Ingmar Bergman—His Theatre of Film
Four years ago, the remaining master filmmaker of the 20th Century, Ingmar Bergman, released a made-for-television film, Saraband. It was unanimously acclaimed and cited as the 'coda' work to his long, creative career. Today, in ill heath and 89 years old, it is apparently true.
Saraband is a sequel of sorts to Bergman's 1973 Scenes From A Marriage-- it features the extraordinary actors, Liv Ullman and Erland Josephson, creating the same characters from the prior film. And it adds a marvelous performance by Börje Ahlstedt. In short, the acting is superb.
The film has Bergman's characteristic master's editing style: in-camera, long takes, surprising jumps. It suffers because Bergman's long-time collaborator, the artist Sven Nykvist was no longer at his side creating the cinemaphotography, and shot for television on digital video all of the nuance and rich-color texture of film is missing. But Saraband has one treasure that these deficiencies cannot diminish. It has the writing—Bergman's writing.
He was mentored by the great Swedish theatre and film director, Alf Sjöberg, who conquered the "flashback" barrier in 1951 in his classic, Miss Julie. Bergman wrote for Sjöberg, learned from him, and went on to create his masterpieces both on stage and in film. Above his brilliance as a theatre and film director is Bergman's writing. He is an incomparable playwright and screenwriter.

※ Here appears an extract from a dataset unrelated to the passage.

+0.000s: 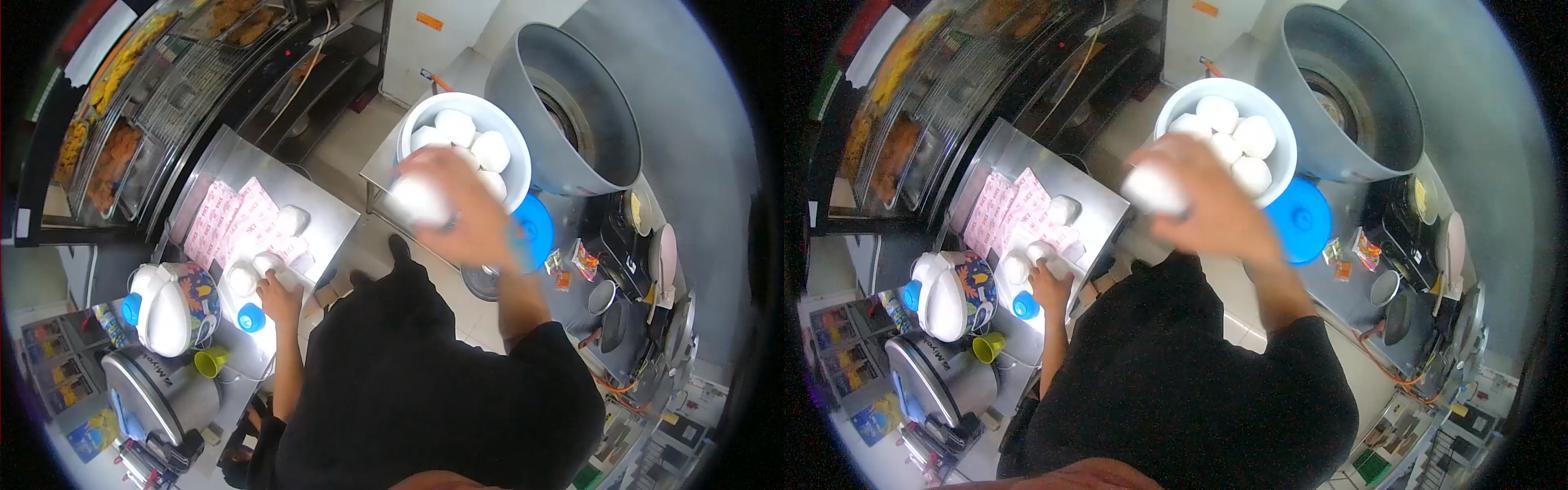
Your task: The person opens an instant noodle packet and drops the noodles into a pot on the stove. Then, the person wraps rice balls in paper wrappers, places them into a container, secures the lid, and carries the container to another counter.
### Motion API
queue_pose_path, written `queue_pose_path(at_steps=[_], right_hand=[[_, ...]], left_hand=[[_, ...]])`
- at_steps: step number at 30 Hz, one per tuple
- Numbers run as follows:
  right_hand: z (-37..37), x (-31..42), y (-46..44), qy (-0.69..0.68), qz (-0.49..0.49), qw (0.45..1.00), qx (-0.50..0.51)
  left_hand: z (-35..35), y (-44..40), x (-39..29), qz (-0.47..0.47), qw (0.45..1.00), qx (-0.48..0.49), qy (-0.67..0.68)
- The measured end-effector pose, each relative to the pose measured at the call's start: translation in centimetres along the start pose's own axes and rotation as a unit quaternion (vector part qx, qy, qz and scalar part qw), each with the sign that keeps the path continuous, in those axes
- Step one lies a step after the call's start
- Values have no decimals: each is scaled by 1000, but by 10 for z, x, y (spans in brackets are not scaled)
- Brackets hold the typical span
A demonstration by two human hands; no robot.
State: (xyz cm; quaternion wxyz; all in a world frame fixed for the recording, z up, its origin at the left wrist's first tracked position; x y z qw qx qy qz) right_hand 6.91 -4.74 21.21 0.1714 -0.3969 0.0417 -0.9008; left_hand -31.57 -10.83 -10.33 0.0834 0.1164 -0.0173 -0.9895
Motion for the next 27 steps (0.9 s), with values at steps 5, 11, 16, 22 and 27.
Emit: queue_pose_path(at_steps=[5,11,16,22,27], right_hand=[[35,-118,1,114,-119,986,-8],[15,-150,7,201,-154,967,20],[21,-160,11,169,-140,975,31],[32,-154,22,174,-120,977,40],[31,-171,33,176,-130,975,36]], left_hand=[[9,-2,5,-17,998,25,51],[105,-12,-37,-69,992,52,91],[220,-49,-195,-281,929,18,239],[240,-93,-386,-534,782,80,312],[166,-121,-463,-591,752,170,238]])
Point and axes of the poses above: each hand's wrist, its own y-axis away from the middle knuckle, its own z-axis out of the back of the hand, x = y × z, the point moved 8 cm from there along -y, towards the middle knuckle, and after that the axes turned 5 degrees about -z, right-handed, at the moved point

Saraband is not a theatre piece adapted to cinema. It is a film—with a filmmaker's vision and rich visual skills. The gift it offers is a rare one today: words, language that actors can dive into as if it were a pool of music. Show me a film among all of the shit that is produced in Hollywood and, frankly, the rest of the world. Only here and there—perhaps one by Carlos Saura, perhaps another by Alan Rudolph. We live in the age of Mamet and teen-marketing, where grunts and valley-speak tax film actors who have tiny voices and rarely have the skill to portray emotions and responses when the words are absent.
At least we have the Kubricks, the Kurosawas, the Leans, the Fellinis and the Bergmans to calm the yearning and whisper hope for the future.